Return every line of the listing that includes the string "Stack".

**Available data**:
--- START ---

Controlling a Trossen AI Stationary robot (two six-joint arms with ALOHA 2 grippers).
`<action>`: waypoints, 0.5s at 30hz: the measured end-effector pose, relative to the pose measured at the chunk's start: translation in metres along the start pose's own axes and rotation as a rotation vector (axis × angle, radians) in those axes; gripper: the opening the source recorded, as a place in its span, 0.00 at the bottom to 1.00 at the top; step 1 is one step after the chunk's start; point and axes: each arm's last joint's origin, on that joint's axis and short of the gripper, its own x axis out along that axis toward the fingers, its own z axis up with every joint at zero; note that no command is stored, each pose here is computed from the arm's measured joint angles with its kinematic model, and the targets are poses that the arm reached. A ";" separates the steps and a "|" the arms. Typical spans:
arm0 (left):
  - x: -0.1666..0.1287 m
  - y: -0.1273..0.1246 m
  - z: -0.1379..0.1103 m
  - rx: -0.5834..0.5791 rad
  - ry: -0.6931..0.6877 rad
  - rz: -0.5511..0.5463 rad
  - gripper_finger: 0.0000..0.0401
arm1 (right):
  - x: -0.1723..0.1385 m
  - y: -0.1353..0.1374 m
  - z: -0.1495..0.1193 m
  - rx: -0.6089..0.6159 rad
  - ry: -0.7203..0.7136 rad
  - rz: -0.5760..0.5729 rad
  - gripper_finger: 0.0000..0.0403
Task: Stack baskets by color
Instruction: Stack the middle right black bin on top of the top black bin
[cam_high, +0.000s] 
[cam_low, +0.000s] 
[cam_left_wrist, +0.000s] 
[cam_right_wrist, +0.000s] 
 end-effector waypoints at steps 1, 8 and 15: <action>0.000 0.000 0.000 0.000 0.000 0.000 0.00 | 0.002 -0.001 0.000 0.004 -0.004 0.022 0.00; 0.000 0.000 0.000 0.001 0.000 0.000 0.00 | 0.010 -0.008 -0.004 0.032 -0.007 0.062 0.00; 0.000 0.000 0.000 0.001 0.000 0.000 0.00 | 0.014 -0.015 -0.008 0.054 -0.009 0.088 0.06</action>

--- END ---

**Solution**:
Task: Stack baskets by color
Instruction: Stack the middle right black bin on top of the top black bin

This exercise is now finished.